WHAT YOU WILL DO >>
The answer is a stretch of the material below, returned exactly: the line containing "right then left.", the line containing "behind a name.", and all lines between.

DATA FOR THIS TASK >>
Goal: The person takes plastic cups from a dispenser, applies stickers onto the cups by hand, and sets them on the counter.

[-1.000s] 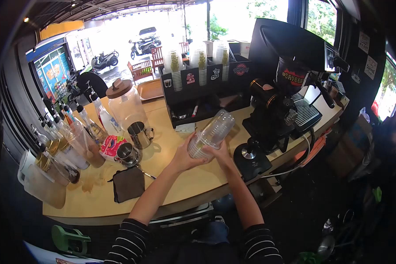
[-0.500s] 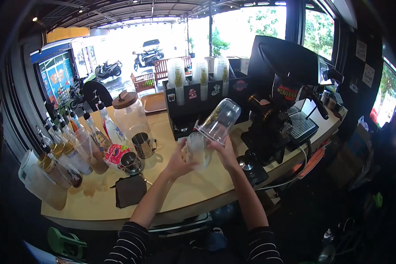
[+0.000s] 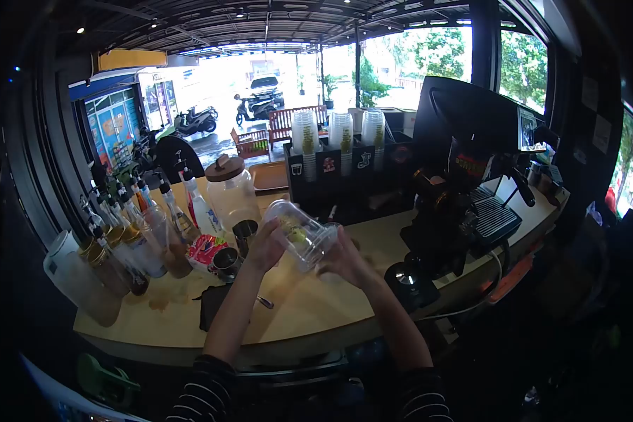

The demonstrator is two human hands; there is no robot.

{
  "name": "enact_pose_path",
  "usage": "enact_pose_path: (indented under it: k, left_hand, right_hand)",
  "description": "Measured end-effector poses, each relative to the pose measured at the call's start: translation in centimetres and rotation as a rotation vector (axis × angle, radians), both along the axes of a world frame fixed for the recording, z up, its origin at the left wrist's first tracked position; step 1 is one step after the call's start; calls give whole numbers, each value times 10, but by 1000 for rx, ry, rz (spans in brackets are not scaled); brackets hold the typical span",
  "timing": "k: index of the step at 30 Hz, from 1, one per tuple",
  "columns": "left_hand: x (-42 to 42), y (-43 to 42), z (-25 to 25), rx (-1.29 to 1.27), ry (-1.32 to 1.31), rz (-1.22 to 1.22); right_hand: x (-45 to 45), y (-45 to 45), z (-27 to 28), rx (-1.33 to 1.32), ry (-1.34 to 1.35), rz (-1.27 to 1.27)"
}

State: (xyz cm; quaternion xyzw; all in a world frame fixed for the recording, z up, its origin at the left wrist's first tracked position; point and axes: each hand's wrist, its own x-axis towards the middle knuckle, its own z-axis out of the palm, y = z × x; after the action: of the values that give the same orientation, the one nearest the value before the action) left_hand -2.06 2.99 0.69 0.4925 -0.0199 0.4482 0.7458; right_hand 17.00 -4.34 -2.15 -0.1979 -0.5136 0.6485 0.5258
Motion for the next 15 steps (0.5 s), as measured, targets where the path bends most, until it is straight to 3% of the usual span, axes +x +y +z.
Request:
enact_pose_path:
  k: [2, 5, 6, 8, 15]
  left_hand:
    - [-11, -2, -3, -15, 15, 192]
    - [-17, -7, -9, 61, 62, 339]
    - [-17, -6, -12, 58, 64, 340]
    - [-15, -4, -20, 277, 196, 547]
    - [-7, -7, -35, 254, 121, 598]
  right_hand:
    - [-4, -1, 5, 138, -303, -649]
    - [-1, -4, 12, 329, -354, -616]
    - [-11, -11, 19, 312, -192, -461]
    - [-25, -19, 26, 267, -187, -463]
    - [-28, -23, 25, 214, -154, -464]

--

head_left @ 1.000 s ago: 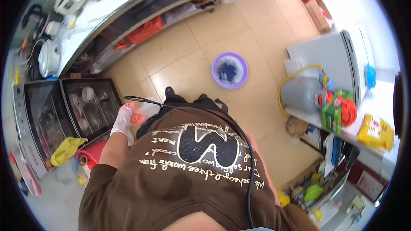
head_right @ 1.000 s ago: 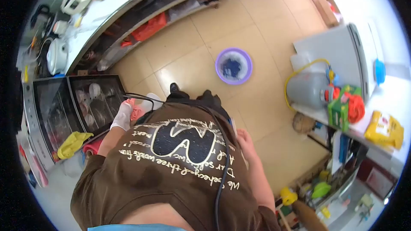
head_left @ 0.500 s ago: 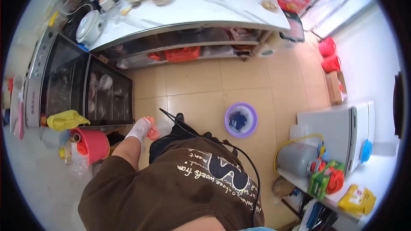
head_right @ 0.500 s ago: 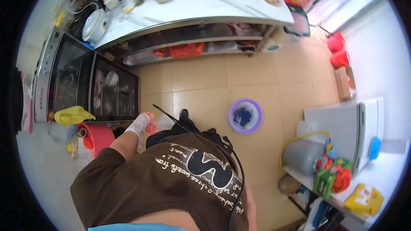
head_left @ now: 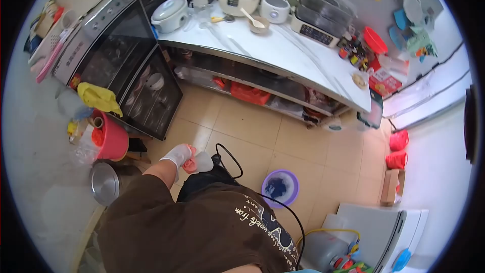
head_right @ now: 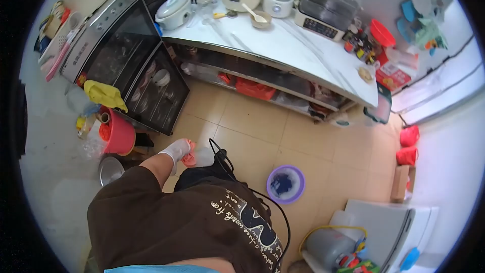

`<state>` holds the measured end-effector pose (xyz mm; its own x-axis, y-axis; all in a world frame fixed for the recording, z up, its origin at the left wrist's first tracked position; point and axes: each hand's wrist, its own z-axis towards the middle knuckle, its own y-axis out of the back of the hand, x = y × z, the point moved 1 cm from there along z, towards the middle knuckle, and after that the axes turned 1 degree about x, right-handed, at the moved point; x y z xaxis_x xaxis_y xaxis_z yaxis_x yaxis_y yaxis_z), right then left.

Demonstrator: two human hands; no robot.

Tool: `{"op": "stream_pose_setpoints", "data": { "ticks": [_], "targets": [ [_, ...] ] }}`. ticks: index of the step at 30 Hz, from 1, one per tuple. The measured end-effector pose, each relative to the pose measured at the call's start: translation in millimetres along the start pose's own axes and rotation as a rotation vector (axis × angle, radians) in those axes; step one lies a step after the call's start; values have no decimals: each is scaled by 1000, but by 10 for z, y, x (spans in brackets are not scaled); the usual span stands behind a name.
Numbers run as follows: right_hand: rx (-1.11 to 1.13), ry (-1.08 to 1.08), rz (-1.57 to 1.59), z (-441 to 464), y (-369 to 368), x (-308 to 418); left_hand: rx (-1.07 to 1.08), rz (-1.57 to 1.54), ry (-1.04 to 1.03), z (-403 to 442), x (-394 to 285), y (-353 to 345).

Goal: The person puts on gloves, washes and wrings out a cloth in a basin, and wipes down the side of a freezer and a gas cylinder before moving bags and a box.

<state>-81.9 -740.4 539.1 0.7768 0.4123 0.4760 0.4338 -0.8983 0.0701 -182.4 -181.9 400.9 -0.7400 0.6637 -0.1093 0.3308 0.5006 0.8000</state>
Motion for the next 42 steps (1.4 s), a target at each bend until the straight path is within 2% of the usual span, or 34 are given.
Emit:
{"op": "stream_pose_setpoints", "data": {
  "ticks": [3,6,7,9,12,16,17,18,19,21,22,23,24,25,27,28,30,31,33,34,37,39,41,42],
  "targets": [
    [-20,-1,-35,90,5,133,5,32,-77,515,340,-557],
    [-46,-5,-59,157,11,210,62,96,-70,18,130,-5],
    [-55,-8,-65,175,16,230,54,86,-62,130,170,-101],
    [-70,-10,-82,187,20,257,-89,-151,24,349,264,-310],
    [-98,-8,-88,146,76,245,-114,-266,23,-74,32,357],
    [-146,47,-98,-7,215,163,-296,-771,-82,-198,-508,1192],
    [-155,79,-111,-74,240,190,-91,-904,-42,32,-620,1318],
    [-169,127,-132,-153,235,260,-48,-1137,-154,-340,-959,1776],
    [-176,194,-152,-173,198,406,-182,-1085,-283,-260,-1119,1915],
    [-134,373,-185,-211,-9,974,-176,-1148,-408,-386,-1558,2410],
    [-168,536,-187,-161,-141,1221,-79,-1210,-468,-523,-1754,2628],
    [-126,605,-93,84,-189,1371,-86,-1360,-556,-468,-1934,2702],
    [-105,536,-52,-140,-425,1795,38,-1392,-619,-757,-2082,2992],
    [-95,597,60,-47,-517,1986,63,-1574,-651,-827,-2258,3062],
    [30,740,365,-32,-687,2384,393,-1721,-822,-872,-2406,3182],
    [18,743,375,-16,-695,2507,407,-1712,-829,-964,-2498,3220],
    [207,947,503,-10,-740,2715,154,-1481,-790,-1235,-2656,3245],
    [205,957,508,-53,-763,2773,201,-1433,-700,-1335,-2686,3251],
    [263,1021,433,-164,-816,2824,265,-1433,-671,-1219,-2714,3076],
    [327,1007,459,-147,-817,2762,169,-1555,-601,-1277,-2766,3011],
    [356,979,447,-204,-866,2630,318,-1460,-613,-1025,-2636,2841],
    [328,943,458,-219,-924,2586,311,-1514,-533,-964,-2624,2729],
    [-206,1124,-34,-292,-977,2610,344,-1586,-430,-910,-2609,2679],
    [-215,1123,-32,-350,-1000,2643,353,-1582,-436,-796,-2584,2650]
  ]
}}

COMPLETED TASK >>
`<state>` holds the measured end-effector pose (xyz mm; its own x-axis, y-axis; all in a world frame fixed for the recording, z up, its origin at the left wrist's first tracked position; point and axes: each hand's wrist, its own z-axis towards the middle knuckle, its own y-axis out of the back of the hand, x = y × z, the point moved 1 cm from there along z, towards the middle knuckle, and after that the axes turned 1 degree about x, right-handed, at the moved point; x y z xaxis_x xaxis_y xaxis_z yaxis_x yaxis_y yaxis_z), right then left.

Demonstrator: two human hands; no robot.

Tool: `{"op": "stream_pose_setpoints", "data": { "ticks": [_], "targets": [ [_, ...] ] }}`. ticks: index of the step at 30 Hz, from 1, one per tuple. The measured end-effector pose, each relative to the pose measured at the call's start: translation in millimetres along the start pose's own axes and rotation as a rotation vector (axis × angle, radians) in those axes; step one lies a step after the call's start; values have no decimals: each is scaled by 1000, but by 10 for z, y, x (spans in brackets are not scaled); the usual span stands behind a name.

Nothing else remains to be done in this exercise.